Sunday, January 24, 2016

The Yukkie Reality Under the World of Appearances

The other day I went to "Poop Central" in Quartzsite, that famous modern equivalent of Cloaca Maxima of ancient Rome.  I expected to pay 80% as much to dump a 5 gallon porta-pottie as you would pay to dump a 75 gallon tank in a Class A motorhome. That's how things work in this country. Much to my relief (bad pun), the cost was entirely reasonable.

I brought a flexible sheet of plastic along, to make a funnel out of, in order to dump the porta-pottie into the 4" hole without spillage. It was strange the way they brushed me off, just as a busy auto mechanic dismisses the emotional anecdotes of a female motorist who is describing her car problems. The worker at Poop Central pulled up a manhole cover, and told me to just hurl it in.

What? Hurl it in? What was going on down there, anyway? After a couple seconds my eyes adjusted to the shadowy netherworld under the superficial world of appearances, and I saw a milk crate a couple feet below. Why would a milk crate be there?

Have you ever had somebody responsible for an RV dump explain to you what ridiculous things people hurl down a 4" hole? It clogs things up. It is one of the reasons that it gets harder to find an RV dump every year. Soon free ones will be a things of the past. What an elegant solution it was to catch those solid objects with a milk crate, lift it up now and then, and throw the solid trash in a dumpster.

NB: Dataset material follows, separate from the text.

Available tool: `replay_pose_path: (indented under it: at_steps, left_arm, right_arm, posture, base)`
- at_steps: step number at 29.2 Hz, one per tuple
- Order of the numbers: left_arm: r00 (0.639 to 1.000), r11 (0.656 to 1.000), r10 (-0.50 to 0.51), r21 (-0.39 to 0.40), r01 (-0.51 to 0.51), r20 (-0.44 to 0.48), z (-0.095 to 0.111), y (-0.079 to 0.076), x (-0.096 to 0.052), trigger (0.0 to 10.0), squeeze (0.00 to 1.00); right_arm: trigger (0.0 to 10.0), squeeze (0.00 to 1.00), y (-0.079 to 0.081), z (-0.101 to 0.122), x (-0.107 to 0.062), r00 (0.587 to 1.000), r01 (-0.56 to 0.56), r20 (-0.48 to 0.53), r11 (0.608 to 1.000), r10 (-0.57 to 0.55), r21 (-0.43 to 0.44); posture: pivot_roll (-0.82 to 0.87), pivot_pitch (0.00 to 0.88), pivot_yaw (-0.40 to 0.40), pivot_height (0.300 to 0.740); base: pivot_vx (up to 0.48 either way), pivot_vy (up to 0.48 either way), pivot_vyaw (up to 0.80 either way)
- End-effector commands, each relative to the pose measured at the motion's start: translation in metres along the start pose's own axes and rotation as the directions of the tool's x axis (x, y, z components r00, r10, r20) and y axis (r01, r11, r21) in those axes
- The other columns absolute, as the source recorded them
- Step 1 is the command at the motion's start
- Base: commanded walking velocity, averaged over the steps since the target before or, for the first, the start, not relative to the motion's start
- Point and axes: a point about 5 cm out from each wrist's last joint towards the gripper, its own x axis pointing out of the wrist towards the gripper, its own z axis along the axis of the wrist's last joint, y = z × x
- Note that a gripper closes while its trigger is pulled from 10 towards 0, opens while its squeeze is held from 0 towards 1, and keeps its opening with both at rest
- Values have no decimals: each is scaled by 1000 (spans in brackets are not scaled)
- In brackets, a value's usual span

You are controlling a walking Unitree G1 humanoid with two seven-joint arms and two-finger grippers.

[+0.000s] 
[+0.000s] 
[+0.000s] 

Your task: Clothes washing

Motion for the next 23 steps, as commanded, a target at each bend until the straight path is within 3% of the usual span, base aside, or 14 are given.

I found this experience a bit amusing. It is one more example of how little we understand of the world as it really works. Nobody lives on farms anymore, but food magically appears at the grocery store. Few people have seen a tree made into a 2 X 4, or toured an automobile assembly plant. How many people appreciate all the steps needed to convert the black gook called petroleum into gasoline?

Today we walk into the customer lobby of the Economy-in-General, fill out some annoying paperwork, whip out a credit card, and watch television to kill time, while somebody else deals with ugly, yukkie, physical reality.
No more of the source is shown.